DATASET EXTRACT:
====
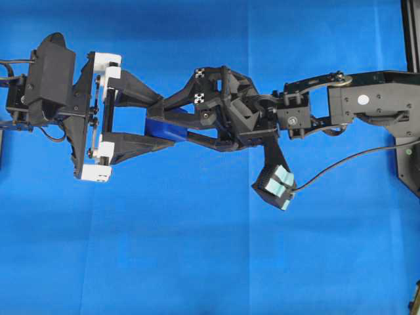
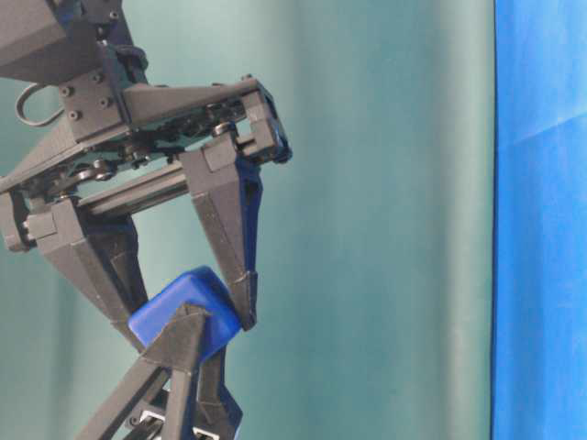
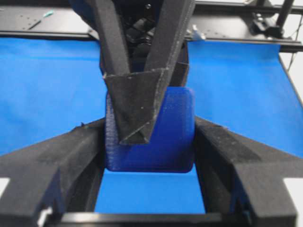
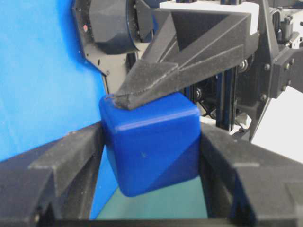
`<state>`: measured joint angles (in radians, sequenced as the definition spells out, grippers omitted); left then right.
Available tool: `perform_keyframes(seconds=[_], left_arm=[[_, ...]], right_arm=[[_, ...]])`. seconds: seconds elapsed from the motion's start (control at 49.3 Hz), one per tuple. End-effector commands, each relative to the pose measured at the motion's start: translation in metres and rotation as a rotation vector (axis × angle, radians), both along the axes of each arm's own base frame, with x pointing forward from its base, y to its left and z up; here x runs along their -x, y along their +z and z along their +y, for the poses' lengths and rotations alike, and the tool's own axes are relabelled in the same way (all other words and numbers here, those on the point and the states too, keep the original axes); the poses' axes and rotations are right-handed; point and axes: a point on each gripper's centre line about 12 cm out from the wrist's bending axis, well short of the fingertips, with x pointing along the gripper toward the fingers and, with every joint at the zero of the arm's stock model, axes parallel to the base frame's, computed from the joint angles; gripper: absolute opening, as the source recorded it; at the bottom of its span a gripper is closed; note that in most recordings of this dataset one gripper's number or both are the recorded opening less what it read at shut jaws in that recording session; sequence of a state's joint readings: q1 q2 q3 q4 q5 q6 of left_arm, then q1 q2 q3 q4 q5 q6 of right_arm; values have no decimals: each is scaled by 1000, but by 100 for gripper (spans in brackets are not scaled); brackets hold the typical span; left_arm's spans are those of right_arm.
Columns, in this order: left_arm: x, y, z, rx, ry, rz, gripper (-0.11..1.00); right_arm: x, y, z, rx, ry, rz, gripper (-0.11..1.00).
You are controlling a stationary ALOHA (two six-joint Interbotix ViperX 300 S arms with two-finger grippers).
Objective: Handover the blue block to the right arm after grasping it with the left arm, then place it in the designated position.
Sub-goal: 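Close the right gripper on the cube above the left gripper, then open the left gripper and pull the cube away with the right gripper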
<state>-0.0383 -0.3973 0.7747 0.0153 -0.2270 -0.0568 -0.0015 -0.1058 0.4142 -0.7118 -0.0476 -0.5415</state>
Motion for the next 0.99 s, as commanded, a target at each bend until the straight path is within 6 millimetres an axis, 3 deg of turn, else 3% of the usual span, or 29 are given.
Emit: perform_keyframes(seconds=[0.0, 0.426, 0.567, 0.628, 0.973], left_arm=[[1, 10, -1, -2, -4, -31, 48], [1, 12, -1, 11, -2, -44, 49], [0, 13, -1, 13, -2, -55, 83], [0, 13, -1, 13, -2, -55, 92], [1, 13, 0, 14, 1, -55, 93]], right_arm=[[2, 21, -1, -9, -4, -52, 50], [4, 20, -1, -16, -8, -46, 50], [5, 20, -2, -23, -11, -45, 50], [5, 20, -1, -25, -9, -46, 50], [9, 22, 1, -25, -4, -50, 50]])
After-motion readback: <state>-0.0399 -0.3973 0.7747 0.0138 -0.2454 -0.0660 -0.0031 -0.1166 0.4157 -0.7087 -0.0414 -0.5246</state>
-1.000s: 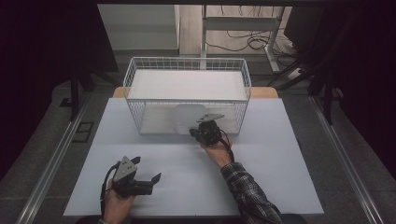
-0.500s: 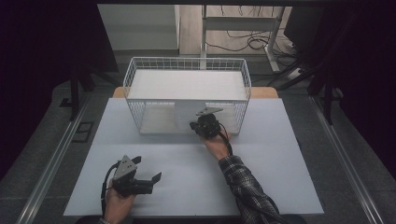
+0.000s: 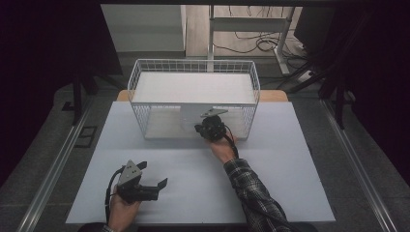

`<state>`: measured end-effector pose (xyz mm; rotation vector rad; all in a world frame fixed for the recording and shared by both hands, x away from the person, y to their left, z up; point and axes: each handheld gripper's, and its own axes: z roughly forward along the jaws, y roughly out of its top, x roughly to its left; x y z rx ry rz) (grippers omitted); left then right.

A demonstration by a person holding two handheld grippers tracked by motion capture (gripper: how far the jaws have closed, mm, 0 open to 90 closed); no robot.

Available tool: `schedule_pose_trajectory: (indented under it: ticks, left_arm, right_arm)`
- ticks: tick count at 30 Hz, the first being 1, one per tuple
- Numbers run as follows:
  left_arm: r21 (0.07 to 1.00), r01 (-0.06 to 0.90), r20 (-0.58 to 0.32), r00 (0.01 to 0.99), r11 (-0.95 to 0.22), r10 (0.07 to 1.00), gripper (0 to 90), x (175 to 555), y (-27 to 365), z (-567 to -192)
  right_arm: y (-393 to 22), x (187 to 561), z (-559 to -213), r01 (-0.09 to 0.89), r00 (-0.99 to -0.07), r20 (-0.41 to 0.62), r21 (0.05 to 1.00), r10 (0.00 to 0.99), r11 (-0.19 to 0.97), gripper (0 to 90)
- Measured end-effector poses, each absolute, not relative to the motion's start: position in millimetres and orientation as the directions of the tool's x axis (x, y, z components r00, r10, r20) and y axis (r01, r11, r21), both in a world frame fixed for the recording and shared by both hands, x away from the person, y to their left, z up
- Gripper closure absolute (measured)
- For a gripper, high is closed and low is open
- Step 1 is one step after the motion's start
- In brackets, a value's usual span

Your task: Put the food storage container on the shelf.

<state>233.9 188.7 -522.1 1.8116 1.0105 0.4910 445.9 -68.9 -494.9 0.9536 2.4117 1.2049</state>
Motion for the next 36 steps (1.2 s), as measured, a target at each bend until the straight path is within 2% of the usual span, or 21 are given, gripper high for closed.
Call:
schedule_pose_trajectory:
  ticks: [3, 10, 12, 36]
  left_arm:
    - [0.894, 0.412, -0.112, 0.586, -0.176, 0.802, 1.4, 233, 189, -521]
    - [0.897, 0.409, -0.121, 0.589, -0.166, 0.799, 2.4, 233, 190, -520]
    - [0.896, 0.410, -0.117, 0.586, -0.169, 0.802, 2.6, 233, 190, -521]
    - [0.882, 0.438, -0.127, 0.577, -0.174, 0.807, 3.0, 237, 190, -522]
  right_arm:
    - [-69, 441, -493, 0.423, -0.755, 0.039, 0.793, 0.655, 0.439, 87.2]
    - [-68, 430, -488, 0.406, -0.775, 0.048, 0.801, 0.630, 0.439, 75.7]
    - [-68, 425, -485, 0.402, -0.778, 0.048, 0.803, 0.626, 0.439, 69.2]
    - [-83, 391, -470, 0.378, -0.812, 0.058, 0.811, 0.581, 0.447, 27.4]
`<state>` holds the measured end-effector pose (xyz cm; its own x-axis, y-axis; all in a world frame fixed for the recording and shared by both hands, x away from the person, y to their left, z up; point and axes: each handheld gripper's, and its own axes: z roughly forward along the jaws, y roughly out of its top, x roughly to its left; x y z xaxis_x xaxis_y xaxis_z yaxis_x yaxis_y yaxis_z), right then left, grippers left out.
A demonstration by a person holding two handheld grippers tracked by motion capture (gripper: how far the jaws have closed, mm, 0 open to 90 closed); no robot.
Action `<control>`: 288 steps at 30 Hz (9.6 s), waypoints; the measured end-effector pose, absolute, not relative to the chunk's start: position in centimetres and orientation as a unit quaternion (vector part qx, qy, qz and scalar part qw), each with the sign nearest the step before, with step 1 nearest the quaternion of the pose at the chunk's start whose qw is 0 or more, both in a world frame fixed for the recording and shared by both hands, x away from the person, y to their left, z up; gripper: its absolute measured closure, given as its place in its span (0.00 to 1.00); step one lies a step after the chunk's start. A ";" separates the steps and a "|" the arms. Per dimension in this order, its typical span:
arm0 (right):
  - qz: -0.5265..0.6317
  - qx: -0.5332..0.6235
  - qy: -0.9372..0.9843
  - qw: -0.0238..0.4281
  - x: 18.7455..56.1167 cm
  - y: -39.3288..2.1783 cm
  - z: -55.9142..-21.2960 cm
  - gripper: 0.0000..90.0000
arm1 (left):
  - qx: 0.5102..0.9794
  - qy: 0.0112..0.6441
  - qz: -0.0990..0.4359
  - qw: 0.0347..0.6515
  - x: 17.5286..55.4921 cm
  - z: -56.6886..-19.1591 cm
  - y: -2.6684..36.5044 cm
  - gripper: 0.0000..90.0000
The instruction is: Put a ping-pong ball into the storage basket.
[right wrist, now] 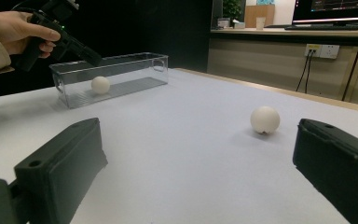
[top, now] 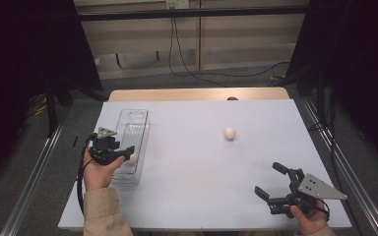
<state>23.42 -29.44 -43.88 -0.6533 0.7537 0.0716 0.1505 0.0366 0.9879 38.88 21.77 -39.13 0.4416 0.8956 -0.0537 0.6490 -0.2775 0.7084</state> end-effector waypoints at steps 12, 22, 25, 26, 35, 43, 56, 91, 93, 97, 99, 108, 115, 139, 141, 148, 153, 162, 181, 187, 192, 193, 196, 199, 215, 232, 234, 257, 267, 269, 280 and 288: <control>0.607 0.335 0.676 0.249 23.5 -29.4 -43.9 0.01 | 0.773 0.491 0.175 0.362 38.6 -38.2 20.6 0.34; 0.608 0.333 0.676 0.249 23.5 -29.4 -43.8 0.01 | 0.779 0.482 0.165 0.365 38.6 -37.7 19.5 0.28; 0.607 0.333 0.677 0.249 23.5 -29.4 -43.8 0.01 | 0.781 0.478 0.163 0.368 38.5 -37.6 19.0 0.27; 0.608 0.333 0.677 0.249 23.5 -29.4 -43.9 0.01 | 0.781 0.476 0.162 0.370 38.5 -37.5 18.9 0.26; 0.608 0.332 0.677 0.248 23.6 -29.3 -43.8 0.01 | 0.788 0.460 0.149 0.380 38.4 -37.1 17.4 0.20; 0.606 0.333 0.678 0.249 23.6 -29.3 -43.9 0.01 | 0.792 0.451 0.140 0.386 38.4 -37.1 16.1 0.18; 0.606 0.334 0.678 0.247 23.7 -29.3 -43.9 0.01 | 0.804 0.434 0.132 0.385 38.5 -37.3 14.5 0.16; 0.606 0.334 0.679 0.247 23.7 -29.3 -43.9 0.01 | 0.814 0.413 0.119 0.390 38.4 -38.0 11.5 0.15; 0.606 0.335 0.678 0.247 23.7 -29.3 -43.9 0.01 | 0.813 0.413 0.118 0.392 38.4 -38.1 11.2 0.14; 0.605 0.334 0.679 0.248 23.7 -29.3 -43.9 0.02 | 0.816 0.410 0.117 0.390 38.4 -38.2 10.8 0.14; 0.605 0.335 0.679 0.248 23.7 -29.3 -43.9 0.02 | 0.815 0.410 0.119 0.392 38.4 -38.3 10.6 0.14; 0.604 0.336 0.679 0.247 23.7 -29.3 -43.9 0.01 | 0.817 0.402 0.116 0.396 38.4 -38.7 9.5 0.14; 0.600 0.335 0.683 0.247 23.7 -29.2 -43.9 0.01 | 0.822 0.394 0.112 0.395 38.3 -39.0 8.6 0.13; 0.601 0.336 0.682 0.247 23.7 -29.2 -43.9 0.02 | 0.830 0.379 0.112 0.393 38.3 -39.8 6.5 0.13; 0.601 0.337 0.682 0.246 23.7 -29.3 -43.9 0.02 | 0.830 0.380 0.109 0.393 38.3 -39.9 6.3 0.13; 0.602 0.337 0.681 0.246 23.7 -29.3 -43.9 0.02 | 0.831 0.377 0.109 0.393 38.3 -40.1 5.8 0.13; 0.602 0.337 0.681 0.246 23.7 -29.3 -43.9 0.02 | 0.833 0.374 0.108 0.393 38.4 -40.2 5.4 0.13; 0.602 0.337 0.681 0.245 23.7 -29.3 -43.9 0.02 | 0.835 0.371 0.107 0.392 38.4 -40.5 4.7 0.13; 0.603 0.337 0.680 0.245 23.7 -29.3 -43.8 0.02 | 0.840 0.363 0.106 0.390 38.6 -41.1 3.5 0.12; 0.603 0.338 0.680 0.245 23.7 -29.3 -43.8 0.02 | 0.839 0.363 0.105 0.391 38.7 -41.3 3.1 0.12; 0.603 0.338 0.680 0.244 23.7 -29.3 -43.8 0.02 | 0.840 0.361 0.105 0.391 38.7 -41.4 3.0 0.12; 0.603 0.338 0.680 0.245 23.7 -29.3 -43.8 0.02 | 0.840 0.361 0.105 0.391 38.7 -41.4 2.9 0.12; 0.603 0.338 0.680 0.244 23.7 -29.3 -43.8 0.02 | 0.839 0.362 0.105 0.392 38.8 -41.5 2.7 0.12; 0.603 0.338 0.680 0.245 23.7 -29.3 -43.8 0.02 | 0.840 0.360 0.104 0.392 38.8 -41.5 2.6 0.13; 0.603 0.337 0.680 0.245 23.7 -29.4 -43.8 0.02 | 0.841 0.356 0.102 0.394 39.0 -41.8 1.5 0.12; 0.603 0.337 0.680 0.245 23.7 -29.4 -43.8 0.02 | 0.842 0.355 0.100 0.394 39.2 -42.2 0.8 0.12; 0.603 0.337 0.680 0.245 23.7 -29.4 -43.8 0.02 | 0.844 0.353 0.100 0.393 39.2 -42.2 0.8 0.12; 0.603 0.337 0.680 0.245 23.7 -29.3 -43.9 0.02 | 0.842 0.351 0.098 0.397 39.3 -42.4 -0.2 0.12; 0.603 0.338 0.680 0.245 23.7 -29.4 -43.8 0.02 | 0.842 0.352 0.097 0.398 39.4 -42.6 -0.4 0.12; 0.603 0.337 0.680 0.245 23.7 -29.4 -43.8 0.02 | 0.841 0.351 0.097 0.399 39.4 -42.6 -0.5 0.12; 0.603 0.337 0.680 0.245 23.7 -29.4 -43.8 0.02 | 0.841 0.350 0.097 0.401 39.6 -42.7 -0.8 0.12; 0.602 0.337 0.681 0.245 23.7 -29.4 -43.8 0.02 | 0.838 0.354 0.093 0.404 39.7 -42.8 -0.9 0.12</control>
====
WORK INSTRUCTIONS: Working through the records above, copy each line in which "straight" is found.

EXERCISE RESULT:
Motion for the next 0.99 s, as commanded, a target at each bend until the straight path is within 6 millimetres an axis, 3 deg of turn, else 3% of the usual span, or 29 are given.
Motion for the next 36 steps (1.2 s), as measured, a target at each bend until the straight path is within 2% of the usual span, or 21 are given, gripper high for closed.

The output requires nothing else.